Before deploying secondary indexes, it is assumed that you have installed and configured HPE Ezmeral Data Fabric Database and Drill to use secondary indexes, and have created and populated your HPE Ezmeral Data Fabric Database JSON tables. Implementing secondary indexes on JSON tables in HPE Ezmeral Data Fabric Database requires that you understand indexing concepts, know which administrative tasks to perform, and design your indexes to provide the most benefits for your queries.

The following diagram depicts the workflow and identifies the roles and order of tasks. Each step contains a link to a section in this page with further details.

The following is a brief summary of each step:

Evaluate your queries to identify those that can benefit from indexes.
Design your indexes by determining which fields need to be indexed.
Create your indexes using either the Control System or maprcli.
Execute your queries.

How to Evaluate Queries that Benefit from Indexes

HPE Ezmeral Data Fabric Database JSON supports indexes with various properties. Each property benefits a certain class of queries. As part of deciding which of your queries will benefit from indexes, it is important to have a general understanding of these concepts. See Types of Secondary Indexes and Queries that Benefit from Secondary Indexes for more information.

How to Design Secondary Indexes

After you decide which queries can benefit from indexes, determine the set of indexes that provide the maximum benefits. See Designing Secondary Indexes for more information.

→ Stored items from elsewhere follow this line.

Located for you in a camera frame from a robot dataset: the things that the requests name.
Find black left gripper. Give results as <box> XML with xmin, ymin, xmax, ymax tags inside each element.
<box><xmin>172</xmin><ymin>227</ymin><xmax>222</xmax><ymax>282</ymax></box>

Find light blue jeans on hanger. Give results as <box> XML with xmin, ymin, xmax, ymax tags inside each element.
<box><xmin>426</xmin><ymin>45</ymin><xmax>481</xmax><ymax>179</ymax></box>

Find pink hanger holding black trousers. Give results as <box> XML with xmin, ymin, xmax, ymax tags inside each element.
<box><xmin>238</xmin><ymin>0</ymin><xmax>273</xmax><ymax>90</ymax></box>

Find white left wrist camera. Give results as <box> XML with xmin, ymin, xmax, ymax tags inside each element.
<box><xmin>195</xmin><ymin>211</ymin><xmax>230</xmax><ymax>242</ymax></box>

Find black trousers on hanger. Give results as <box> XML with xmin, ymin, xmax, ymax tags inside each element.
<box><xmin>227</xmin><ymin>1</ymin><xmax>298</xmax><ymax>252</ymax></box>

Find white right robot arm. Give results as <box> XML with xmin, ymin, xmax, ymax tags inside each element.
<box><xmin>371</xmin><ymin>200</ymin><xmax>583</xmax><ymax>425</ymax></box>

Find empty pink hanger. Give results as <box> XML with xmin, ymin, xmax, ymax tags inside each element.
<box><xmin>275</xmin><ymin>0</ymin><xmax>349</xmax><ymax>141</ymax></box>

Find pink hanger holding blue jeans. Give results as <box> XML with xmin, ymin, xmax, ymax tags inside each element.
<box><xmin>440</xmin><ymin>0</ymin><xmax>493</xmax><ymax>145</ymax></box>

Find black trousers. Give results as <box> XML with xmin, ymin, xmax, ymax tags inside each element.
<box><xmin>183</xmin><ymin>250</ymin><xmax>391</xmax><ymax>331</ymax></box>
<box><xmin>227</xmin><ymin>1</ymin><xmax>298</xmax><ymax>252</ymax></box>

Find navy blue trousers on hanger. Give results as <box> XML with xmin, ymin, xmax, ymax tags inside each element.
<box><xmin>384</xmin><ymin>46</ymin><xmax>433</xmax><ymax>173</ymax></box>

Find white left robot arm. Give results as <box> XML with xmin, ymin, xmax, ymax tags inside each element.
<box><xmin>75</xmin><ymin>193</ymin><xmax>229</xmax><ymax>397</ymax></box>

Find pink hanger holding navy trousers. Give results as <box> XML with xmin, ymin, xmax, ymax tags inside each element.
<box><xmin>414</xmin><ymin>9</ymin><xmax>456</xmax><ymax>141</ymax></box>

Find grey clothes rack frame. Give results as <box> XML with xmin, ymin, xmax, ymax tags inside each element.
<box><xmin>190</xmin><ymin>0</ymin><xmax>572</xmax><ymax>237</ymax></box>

How to Create Secondary Indexes

You can create secondary indexes using either the Control System or the maprcli table index command.

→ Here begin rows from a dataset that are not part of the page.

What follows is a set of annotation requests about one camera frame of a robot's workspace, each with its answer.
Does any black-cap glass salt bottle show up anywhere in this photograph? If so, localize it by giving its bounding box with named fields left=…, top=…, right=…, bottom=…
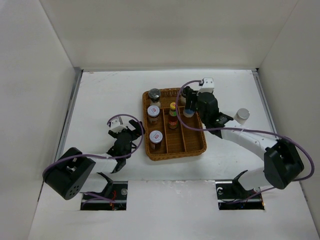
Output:
left=179, top=89, right=186, bottom=106

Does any blue-label white granule bottle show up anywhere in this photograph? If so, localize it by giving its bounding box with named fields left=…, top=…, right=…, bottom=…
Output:
left=183, top=108, right=195, bottom=118

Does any orange-label spice jar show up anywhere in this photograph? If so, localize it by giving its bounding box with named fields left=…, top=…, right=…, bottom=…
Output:
left=147, top=105, right=160, bottom=125

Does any white-lid brown spice jar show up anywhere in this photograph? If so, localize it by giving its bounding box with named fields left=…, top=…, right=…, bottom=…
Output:
left=149, top=130, right=163, bottom=150

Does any red ketchup bottle yellow cap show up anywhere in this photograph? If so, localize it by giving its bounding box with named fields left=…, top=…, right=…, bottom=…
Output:
left=168, top=102, right=179, bottom=129

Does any clear-cap salt grinder bottle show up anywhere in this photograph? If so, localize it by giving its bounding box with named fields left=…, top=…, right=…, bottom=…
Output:
left=148, top=88, right=161, bottom=108

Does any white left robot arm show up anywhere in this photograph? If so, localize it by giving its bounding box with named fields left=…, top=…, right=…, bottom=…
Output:
left=42, top=114, right=146, bottom=200

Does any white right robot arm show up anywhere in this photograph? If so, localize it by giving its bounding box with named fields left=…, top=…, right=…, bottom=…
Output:
left=182, top=86, right=304, bottom=198

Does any brown wicker divided basket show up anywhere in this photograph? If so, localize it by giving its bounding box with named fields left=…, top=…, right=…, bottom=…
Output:
left=142, top=88, right=207, bottom=161

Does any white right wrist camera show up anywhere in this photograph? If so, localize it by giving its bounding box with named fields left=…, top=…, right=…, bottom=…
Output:
left=198, top=77, right=215, bottom=94

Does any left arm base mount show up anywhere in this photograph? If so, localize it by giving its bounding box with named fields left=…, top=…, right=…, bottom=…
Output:
left=80, top=172, right=129, bottom=211

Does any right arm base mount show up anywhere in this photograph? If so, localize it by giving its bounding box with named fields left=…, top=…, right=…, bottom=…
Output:
left=215, top=171, right=265, bottom=211

For example, to create a secondary index on the name field, use the following maprcli command:

maprcli table index add -path /Data/business -index newIndex -indexedfields name

See Managing Secondary Indexes for other commands to manage secondary indexes.

How to Query HPE Ezmeral Data Fabric Database JSON Tables

Depending on your use case, applications can access data in HPE Ezmeral Data Fabric Database through the following client interfaces:

OJAI Client API: Use for user-facing applications that need very high concurrency and ultra-low latency. The API is available in Java, Node.js, and Python.
HPE Ezmeral Data Fabric Database JSON REST API: Use for applications in which you want to access HPE Ezmeral Data Fabric Database JSON with HTTP calls.
Drill SQL: Use for performing operational analytics or Business Intelligence (BI) for medium-to-high complexity queries that require low-to-medium concurrency and interactive response times.

These APIs seamlessly select the optimal indexes to use. You do not need to write explicit code or provide directives on which indexes to use.

The following diagram summarizes the components involved in the different scenarios.

For OJAI applications, the HPE Ezmeral Data Fabric client chooses the more appropriate of two possible execution paths, without user interaction. One of the paths leverages the OJAI Distributed Query Service, which supports more advanced index selection and parallel query execution. It also supports sorting large data sets. For example, if the sort order specified in your OJAI query does not match the sort order of an index, the HPE Ezmeral Data Fabric client automatically invokes the OJAI Distributed Query Service to perform the sort.